久しぶりに学校の校門をくぐる、教室に入る、テストを受ける、部活に行く。
あるいは進学する、転校する、留学する、など。
子ども自身、様々なテーマと向き合う中でチャレンジする機会は出てくるでしょう。
けれど、環境が変わることは誰にとってもストレスを感じるものです。
中には、人よりも強くそのストレスを感じる子もいるでしょう。
だからこそ、周囲の人たちはどのように子どもをサポートするのが大切なのでしょうか?
何かに挑戦する時に大切なマインドセットは、「今、自分ができることに集中する」ということ。
「完璧にやらなくてはならない」、「100点をとらなきゃ」、「優等生じゃないと」などと追い込まなくて大丈夫。
その日、その瞬間、自分ができることに集中すること、これがチャレンジする際に大切なマインドセット。

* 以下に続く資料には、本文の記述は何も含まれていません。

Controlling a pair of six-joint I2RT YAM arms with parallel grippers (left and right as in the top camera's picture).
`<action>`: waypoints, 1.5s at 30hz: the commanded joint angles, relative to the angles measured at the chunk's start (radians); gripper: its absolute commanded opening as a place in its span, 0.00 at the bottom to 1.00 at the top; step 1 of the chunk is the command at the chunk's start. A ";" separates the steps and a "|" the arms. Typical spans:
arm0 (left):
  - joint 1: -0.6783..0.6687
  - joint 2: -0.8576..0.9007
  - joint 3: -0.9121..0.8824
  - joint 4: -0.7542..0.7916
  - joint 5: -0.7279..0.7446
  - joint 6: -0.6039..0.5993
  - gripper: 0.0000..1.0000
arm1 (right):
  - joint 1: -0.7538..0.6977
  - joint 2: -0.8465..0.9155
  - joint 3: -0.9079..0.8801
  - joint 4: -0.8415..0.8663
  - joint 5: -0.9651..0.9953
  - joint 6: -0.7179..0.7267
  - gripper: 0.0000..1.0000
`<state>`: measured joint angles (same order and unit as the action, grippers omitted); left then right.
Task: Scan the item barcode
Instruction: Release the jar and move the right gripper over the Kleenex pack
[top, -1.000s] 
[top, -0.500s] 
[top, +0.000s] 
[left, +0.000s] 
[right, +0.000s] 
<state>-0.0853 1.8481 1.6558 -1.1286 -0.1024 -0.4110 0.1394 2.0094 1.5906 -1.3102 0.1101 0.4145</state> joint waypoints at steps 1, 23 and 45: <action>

私たちが感じるストレスには、いろんな切り口で分けることができます。
その分け方の一つに、「自分がコントロールできるストレス」と「自分がコントロールできないストレス」というものも。
例えば、
「雨が降っているから外出はしたくないけど、今日中に買い物に行かないいけない」
そんな状況でも、「外出するかどうか」は自分でコントロールすることができますよね。
一方、「雨が止むかどうか」は自分ではどうすることもできません。
「外出するかどうか」というストレスは、自分で解決することができますが、「雨が止むかどうか」は自分の力では一生解決できません。
もし、自分ではコントロールできないもので悩み続けた場合は、それは一生解決できない悩みを持つことを意味しています。
自分でコントロールできるストレスは悩んでもいいですが、自分でコントロールできないストレスは、そもそも悩まないということも大切です。
実際、カウンセリングの場面でも、「そのストレスはコントロールできるものなのかどうか」という視点は役立ちます。
例えば定期テストのときに、「テストで赤点(欠点)は絶対取りたくない。でも、取ってしまったらどうしよう…。」と不安な気持ちを口にする子がいました。
そこで、子どもと一緒に、その不安な気持ち、ストレスを「コントロールできるものとできないもの」に分けて考えてみました。
そうして考えてみると、「赤点を取りたくない」という不安は、いくら願ったとしても、ある瞬間に解消できるものではありません。
なぜなら、当日出題される問題はその時間になるまで知ることはできず、いくら勉強をしていても当日とても難しい問題ばかりが出題されればどうしようもできないかもしれません。
ですので、「赤点を取りたくない」という不安と向き合うために、自分がコントロールできるものは何かと考えると、それは「当日出た問題一つ一つに集中して解くこと、そして見直しをすること」ということになります。
それに集中することが最終的に自分の求める結果(赤点を取らない)を得るために、自分ができることだということをその子と確認し、テスト本番を迎えていきました。
「絶対勝つんだ!」、「絶対記録を更新するんだ!」というように、たしかに自分にプレッシャーをかけることで、より力を発揮できることはあるでしょう。
ただし、そのプレッシャーも強くなりすぎてしまえば、逆にその人が本来持っている力を押さえつけてしまいます。
「自己ベストを出すこと」よりも、「全力を尽くすこと」。
いつも絶好調ということはなく、もしかしたらその日は調子が悪いかもしれません。
それでも、その日、その瞬間に、自分ができることは、できる限りやろうという意識が、不安に振り回されずに挑戦するポイントになります。
ここまでの中で、挑戦する時に大切なマインドセットについてご紹介しました。
子どもが、今できることに集中できるように、私たちもそれを後押しできるような、支えるような態度でかかわっていくことが大切です。
具体的には、「できる範囲でやったら大丈夫。」と安心感を伝える言葉もいいでしょう。
あるいは、「できる限りのことをやってこよう!」と後押しする言葉もあるかもしれません。
子どもの不安が少しでも和らいで、チャレンジと向き合えるように、私たちもできることをしていきましょう。